Identified underlying diseases need to be treated. For instance, recommended treatment of MG includes administration of acetylcholinesterase inhibitor pyridostigmine (1–3 mg/kg PO q12h, start with a low dose to minimize risk of cholinergic crisis) and immunosuppressive doses of prednisone or prednisolone (1–2 mg/kg PO q12h). Gastric prokinetic drugs do not significantly influence esophageal motility, while some of them increase LES tone in dogs (cisapride, erythromycin). Bethanechol is a cholinergic agent that has been shown to increase esophageal motility in some dogs and can be used in the management of clinical cases of idiopathic ME (5 to 15 mg/dog PO q8h, start with a low dose to minimize risk of cholinergic crisis). Because of the high prevalence of esophagitis in patients with ME, sucralfate suspension should be administered to facilitate mucosal healing (0.5–1 g/dog q8h). Treatment of aspiration pneumonia is mostly supportive. If secondary bacterial infection is suspected, antibiotic treatment is best based on culture and sensitivity from a tracheal or bronchial wash, however, empiric treatment with a broad-spectrum antibiotic may be necessary in some cases (e.g., amoxicillin and clavulanic acid, ampicillin, and sulbactam).
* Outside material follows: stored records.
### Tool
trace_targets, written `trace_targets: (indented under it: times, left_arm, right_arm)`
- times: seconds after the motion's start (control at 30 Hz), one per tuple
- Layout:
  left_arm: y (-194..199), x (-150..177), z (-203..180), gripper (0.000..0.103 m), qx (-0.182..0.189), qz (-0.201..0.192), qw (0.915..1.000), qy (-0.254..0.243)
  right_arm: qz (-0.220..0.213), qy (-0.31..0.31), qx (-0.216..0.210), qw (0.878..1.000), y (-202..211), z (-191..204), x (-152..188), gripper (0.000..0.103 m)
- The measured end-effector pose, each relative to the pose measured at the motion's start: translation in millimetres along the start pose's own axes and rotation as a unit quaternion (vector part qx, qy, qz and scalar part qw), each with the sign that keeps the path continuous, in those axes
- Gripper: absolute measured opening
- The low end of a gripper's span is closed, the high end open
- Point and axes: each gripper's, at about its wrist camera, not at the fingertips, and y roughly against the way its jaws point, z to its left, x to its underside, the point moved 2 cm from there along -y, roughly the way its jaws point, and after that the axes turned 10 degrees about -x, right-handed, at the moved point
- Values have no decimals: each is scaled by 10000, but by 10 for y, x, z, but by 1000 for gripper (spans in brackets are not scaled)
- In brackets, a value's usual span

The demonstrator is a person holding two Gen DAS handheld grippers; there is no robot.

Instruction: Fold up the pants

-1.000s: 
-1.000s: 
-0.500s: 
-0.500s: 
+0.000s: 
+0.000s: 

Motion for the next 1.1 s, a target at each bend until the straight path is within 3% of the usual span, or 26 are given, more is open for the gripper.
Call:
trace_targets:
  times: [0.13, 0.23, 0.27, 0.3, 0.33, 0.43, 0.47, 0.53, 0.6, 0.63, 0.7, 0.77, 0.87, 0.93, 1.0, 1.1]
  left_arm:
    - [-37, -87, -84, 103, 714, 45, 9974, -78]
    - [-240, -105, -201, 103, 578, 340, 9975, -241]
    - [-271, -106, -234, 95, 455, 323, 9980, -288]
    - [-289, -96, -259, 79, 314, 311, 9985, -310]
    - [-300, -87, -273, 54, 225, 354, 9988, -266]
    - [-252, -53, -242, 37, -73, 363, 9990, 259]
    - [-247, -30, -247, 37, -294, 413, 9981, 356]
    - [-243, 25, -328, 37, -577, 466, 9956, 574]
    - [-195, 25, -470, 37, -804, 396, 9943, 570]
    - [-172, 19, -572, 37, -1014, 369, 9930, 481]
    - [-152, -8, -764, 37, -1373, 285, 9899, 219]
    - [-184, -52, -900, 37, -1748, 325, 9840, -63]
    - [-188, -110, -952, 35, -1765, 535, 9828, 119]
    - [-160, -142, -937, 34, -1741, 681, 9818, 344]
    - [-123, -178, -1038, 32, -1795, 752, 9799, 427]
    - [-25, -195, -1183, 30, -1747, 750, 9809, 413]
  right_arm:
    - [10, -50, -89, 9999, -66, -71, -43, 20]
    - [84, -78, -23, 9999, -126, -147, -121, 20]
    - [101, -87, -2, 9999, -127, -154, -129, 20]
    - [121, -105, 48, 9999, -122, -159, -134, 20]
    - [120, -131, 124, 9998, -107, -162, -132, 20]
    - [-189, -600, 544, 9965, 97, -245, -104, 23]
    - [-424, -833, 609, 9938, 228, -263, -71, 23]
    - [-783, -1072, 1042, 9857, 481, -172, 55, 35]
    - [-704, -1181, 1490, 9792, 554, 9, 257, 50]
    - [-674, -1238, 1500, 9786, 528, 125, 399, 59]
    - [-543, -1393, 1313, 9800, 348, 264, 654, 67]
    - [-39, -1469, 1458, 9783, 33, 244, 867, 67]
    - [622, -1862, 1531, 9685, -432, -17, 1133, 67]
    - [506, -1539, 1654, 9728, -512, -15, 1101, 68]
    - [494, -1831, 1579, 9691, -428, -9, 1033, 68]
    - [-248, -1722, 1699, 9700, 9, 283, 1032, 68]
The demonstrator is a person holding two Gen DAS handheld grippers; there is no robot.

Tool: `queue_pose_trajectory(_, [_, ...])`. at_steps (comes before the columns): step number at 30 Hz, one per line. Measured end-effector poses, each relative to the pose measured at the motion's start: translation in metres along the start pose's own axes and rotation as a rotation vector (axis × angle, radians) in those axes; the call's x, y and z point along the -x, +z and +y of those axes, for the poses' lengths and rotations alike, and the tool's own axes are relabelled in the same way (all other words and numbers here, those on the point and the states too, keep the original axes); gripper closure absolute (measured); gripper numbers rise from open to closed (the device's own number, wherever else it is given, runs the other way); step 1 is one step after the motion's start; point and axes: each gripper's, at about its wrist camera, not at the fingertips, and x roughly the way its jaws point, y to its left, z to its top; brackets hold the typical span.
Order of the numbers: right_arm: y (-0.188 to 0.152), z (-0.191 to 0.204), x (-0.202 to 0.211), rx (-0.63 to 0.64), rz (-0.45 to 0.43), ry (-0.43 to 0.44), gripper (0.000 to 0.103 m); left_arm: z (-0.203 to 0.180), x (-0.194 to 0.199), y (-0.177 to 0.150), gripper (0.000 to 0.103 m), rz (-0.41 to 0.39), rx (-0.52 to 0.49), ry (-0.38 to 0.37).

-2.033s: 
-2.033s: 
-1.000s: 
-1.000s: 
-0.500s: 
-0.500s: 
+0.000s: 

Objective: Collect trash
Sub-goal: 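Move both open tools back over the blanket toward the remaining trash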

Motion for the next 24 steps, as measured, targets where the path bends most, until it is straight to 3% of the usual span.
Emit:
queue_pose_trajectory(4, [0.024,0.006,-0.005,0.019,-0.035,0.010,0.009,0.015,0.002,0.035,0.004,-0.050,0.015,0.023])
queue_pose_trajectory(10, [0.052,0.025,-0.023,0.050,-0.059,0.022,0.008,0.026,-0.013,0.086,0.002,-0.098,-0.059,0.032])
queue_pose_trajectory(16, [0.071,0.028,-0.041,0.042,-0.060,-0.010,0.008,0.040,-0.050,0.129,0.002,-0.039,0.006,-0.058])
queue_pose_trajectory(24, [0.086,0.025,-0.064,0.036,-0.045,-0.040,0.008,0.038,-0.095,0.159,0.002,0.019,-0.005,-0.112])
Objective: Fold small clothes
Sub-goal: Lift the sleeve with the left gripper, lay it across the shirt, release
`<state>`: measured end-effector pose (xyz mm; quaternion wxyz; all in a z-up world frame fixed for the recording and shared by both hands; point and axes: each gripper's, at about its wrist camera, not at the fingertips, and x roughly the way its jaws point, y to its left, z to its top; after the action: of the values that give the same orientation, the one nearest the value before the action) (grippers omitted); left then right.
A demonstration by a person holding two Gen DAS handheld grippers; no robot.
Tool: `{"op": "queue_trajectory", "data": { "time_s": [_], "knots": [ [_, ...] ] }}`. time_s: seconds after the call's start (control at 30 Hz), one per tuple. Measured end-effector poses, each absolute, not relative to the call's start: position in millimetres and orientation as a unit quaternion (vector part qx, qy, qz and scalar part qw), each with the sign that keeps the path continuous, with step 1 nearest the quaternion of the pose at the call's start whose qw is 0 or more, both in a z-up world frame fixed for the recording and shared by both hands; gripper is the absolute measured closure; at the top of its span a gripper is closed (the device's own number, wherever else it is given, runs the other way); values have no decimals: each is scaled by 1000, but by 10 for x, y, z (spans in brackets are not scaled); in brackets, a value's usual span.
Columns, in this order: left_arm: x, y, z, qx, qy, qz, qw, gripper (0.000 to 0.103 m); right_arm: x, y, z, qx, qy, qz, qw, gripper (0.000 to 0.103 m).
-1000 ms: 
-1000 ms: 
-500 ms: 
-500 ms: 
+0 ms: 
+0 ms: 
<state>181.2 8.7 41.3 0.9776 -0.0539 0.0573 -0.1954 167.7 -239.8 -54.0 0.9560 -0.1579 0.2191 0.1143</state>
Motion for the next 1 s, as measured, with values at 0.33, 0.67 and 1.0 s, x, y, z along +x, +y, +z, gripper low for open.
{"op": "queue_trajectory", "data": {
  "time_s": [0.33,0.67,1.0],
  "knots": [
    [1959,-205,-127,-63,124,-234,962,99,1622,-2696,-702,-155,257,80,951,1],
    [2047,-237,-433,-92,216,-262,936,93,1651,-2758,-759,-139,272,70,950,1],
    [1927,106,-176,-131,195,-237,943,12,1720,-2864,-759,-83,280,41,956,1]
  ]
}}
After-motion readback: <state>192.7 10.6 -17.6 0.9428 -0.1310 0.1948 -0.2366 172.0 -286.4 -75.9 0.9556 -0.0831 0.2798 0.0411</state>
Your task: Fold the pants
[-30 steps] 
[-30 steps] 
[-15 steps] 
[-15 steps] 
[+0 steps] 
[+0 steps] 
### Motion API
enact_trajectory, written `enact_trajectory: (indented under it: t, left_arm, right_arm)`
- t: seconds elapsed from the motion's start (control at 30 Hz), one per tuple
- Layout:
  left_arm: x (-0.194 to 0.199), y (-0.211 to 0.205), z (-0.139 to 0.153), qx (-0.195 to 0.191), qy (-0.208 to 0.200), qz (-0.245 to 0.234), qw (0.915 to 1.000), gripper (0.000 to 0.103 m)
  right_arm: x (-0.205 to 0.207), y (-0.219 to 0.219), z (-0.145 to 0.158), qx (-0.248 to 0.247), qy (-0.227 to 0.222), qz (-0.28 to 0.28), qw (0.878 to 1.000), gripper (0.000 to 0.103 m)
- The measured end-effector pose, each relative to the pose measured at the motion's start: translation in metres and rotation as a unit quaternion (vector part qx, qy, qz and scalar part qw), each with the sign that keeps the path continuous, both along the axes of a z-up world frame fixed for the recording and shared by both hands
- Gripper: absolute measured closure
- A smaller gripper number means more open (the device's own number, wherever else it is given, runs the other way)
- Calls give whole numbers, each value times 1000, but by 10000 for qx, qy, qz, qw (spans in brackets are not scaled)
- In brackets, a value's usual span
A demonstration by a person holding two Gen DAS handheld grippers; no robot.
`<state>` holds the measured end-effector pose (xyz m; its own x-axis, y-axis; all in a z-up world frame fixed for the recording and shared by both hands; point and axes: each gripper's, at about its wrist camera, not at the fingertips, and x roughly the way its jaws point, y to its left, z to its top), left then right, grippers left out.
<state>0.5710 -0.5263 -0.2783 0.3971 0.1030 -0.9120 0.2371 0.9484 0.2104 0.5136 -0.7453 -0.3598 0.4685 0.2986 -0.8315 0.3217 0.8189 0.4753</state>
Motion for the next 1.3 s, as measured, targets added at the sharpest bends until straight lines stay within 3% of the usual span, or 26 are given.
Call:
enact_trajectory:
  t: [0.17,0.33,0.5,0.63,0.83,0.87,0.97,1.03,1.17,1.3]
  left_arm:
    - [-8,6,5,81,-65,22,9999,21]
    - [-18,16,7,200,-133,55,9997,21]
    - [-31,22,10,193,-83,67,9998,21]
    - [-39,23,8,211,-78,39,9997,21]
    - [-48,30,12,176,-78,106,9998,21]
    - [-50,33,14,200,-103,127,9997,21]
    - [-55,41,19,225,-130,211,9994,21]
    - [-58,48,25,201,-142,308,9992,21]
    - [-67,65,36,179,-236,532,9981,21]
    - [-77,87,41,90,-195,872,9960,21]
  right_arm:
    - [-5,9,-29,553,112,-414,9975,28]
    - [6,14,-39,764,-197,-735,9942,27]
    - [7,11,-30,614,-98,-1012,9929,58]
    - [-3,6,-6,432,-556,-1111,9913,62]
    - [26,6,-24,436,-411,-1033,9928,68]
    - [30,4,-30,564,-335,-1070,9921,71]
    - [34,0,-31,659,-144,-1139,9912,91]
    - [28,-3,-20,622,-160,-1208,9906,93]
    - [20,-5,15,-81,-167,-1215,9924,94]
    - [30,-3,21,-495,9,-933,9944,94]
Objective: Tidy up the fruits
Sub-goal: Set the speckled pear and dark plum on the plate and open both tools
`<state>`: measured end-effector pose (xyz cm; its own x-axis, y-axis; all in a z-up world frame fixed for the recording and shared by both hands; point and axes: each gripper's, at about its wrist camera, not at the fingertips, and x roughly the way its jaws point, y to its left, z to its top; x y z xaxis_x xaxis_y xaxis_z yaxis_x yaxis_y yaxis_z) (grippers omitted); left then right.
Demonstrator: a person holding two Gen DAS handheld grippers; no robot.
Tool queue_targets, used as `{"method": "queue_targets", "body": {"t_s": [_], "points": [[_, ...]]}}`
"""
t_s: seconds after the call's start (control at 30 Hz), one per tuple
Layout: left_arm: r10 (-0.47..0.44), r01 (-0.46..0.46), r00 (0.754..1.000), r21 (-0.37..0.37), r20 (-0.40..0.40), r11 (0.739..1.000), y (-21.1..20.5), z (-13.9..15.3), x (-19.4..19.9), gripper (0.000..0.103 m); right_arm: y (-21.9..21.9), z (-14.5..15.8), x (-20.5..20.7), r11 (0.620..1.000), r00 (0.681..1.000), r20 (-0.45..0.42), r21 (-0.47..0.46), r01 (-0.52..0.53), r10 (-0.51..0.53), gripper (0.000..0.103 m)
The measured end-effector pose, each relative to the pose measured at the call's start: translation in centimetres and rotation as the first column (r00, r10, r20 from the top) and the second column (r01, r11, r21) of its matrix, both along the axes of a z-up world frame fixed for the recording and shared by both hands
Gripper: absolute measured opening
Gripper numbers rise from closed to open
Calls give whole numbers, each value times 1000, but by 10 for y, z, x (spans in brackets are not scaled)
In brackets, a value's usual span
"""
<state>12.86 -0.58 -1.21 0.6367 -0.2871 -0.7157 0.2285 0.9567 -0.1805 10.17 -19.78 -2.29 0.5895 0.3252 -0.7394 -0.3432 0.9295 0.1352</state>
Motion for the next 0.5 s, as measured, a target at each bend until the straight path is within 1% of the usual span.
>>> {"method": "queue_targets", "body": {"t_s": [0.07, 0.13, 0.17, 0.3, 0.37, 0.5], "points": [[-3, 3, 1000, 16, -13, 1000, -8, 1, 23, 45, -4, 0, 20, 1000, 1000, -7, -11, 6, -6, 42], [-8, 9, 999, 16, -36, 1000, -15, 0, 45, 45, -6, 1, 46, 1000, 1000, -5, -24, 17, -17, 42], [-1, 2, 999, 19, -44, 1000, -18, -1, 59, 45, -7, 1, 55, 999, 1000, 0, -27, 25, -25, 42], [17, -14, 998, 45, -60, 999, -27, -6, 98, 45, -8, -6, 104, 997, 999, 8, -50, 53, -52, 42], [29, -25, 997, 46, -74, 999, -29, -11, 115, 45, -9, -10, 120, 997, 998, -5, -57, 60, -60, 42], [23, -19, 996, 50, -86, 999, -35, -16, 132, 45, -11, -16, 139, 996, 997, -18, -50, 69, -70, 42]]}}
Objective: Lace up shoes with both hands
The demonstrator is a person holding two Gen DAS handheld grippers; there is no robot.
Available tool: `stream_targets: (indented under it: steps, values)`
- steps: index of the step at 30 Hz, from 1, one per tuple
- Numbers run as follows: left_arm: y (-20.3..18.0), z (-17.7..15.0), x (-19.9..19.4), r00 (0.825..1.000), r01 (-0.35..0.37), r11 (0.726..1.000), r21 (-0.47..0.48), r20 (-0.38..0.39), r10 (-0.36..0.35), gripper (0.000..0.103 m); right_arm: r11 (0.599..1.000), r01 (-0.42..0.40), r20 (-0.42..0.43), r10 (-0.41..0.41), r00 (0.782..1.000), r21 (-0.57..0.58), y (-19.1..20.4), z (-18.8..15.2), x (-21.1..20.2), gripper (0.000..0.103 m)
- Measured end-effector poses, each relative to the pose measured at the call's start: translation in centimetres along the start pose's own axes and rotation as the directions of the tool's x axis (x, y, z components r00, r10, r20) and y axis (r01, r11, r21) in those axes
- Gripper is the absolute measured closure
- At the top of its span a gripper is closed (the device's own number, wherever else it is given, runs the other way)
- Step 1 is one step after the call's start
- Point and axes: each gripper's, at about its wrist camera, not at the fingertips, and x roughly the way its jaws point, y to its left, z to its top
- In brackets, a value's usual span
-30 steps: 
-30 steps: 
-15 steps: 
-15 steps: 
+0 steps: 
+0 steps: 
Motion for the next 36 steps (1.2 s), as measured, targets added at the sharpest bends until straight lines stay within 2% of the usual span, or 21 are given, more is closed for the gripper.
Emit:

Home management of pets with megaesophagus is complex and time-consuming. Owners may feel overwhelmed and discouraged at first. Therefore, optimal communication between the veterinary care team and the animal’s owners is essential for successful management of this condition, and web-based (e.g., Facebook) support groups may be very helpful.
Studies from Scotland and Germany reported a short median survival time of 3 months after diagnosis regardless of the etiology in dogs with ME. In the Glasgow study, 41% of dogs survived 1 year, 31% were alive at 2 years, and 22% survived for 5 years. Identified risk factors for shorter survival were dogs older than 13 months of age at the time of diagnosis and presence of aspiration pneumonia at diagnosis. Megaesophagus may be reversible when associated with endocrinopathies, but this represents only a small percentage of dogs with ME.